Exercise goal: Only the lines from the one containing "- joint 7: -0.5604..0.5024" through the one containing "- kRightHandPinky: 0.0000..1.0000" should be printed, exactly as they appear below, with both ends included.

Data:
· · ·

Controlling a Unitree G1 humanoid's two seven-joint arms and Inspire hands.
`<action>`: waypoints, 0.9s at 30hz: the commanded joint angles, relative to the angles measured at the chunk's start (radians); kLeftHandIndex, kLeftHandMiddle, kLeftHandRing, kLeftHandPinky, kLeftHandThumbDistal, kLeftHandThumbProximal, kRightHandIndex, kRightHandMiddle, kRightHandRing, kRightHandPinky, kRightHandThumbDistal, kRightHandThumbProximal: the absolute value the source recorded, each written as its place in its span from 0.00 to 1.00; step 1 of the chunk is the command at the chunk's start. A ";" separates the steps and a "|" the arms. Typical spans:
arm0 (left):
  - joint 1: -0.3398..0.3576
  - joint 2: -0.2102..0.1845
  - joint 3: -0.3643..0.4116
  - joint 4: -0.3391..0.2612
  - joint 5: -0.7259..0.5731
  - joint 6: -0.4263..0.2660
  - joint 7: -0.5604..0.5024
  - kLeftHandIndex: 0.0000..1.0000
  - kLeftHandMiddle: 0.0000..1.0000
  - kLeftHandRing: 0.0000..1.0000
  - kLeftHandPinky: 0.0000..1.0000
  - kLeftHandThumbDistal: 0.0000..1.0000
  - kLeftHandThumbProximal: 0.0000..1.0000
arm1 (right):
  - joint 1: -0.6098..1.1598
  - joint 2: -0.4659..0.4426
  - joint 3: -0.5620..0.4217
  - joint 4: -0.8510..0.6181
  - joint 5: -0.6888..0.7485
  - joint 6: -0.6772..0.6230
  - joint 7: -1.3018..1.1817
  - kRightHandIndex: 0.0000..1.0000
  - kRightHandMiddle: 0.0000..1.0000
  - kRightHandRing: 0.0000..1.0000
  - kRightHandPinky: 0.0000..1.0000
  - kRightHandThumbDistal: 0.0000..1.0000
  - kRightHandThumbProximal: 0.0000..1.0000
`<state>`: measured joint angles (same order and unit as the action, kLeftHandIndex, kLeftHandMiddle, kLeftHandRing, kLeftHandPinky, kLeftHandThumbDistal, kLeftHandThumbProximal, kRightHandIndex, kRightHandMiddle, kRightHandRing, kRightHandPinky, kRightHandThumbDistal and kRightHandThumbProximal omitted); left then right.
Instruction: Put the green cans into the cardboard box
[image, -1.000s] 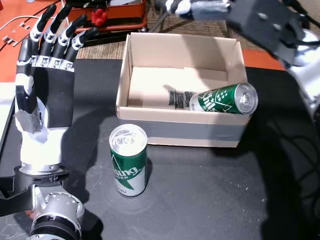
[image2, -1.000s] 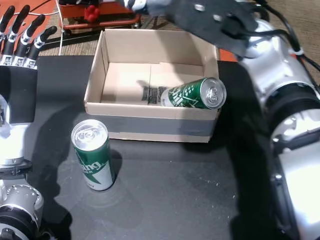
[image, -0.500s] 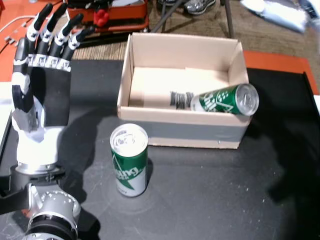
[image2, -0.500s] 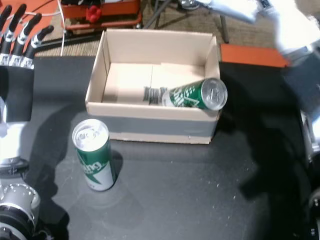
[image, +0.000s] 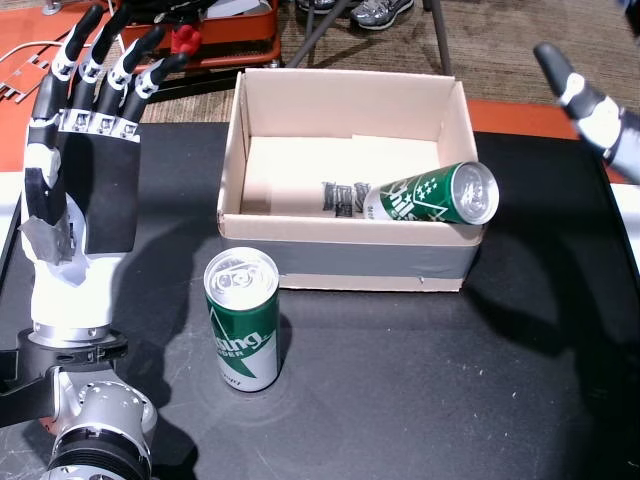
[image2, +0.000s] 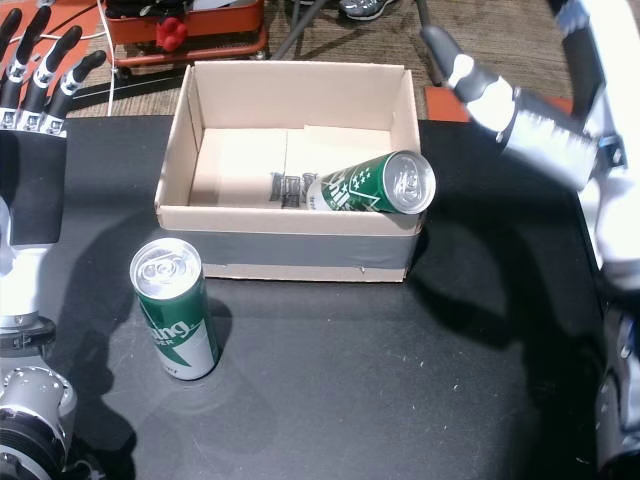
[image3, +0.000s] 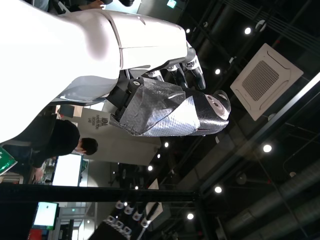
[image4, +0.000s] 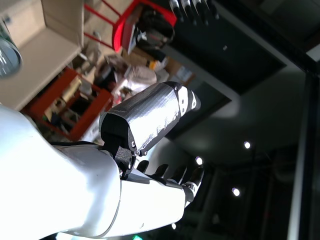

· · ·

Result below:
  - joint 7: -0.5604..0.5024
  - kLeftHandIndex: 0.0000..1.0000
  - kLeftHandMiddle: 0.0000..1.0000
  - kLeftHandRing: 0.0000..1.0000
  - kLeftHandPinky: 0.0000..1.0000
  - kLeftHandThumbDistal: 0.0000..1.0000
  - kLeftHandThumbProximal: 0.0000..1.0000
arm1 (right):
  - joint 1: -0.6098..1.1598
  - joint 2: -0.4659..0.4426
  - joint 3: -0.5620..0.4217
  - joint 4: -0.8510..0.6181
  - joint 5: -0.6888..0.7485
  - joint 6: -0.6772..0.6230
  - joint 7: -1.3018..1.1817
  - kRightHandIndex: 0.0000..1.0000
  - kRightHandMiddle: 0.0000..1.0000
  - kRightHandRing: 0.0000..1.0000
  - kRightHandPinky: 0.0000..1.0000

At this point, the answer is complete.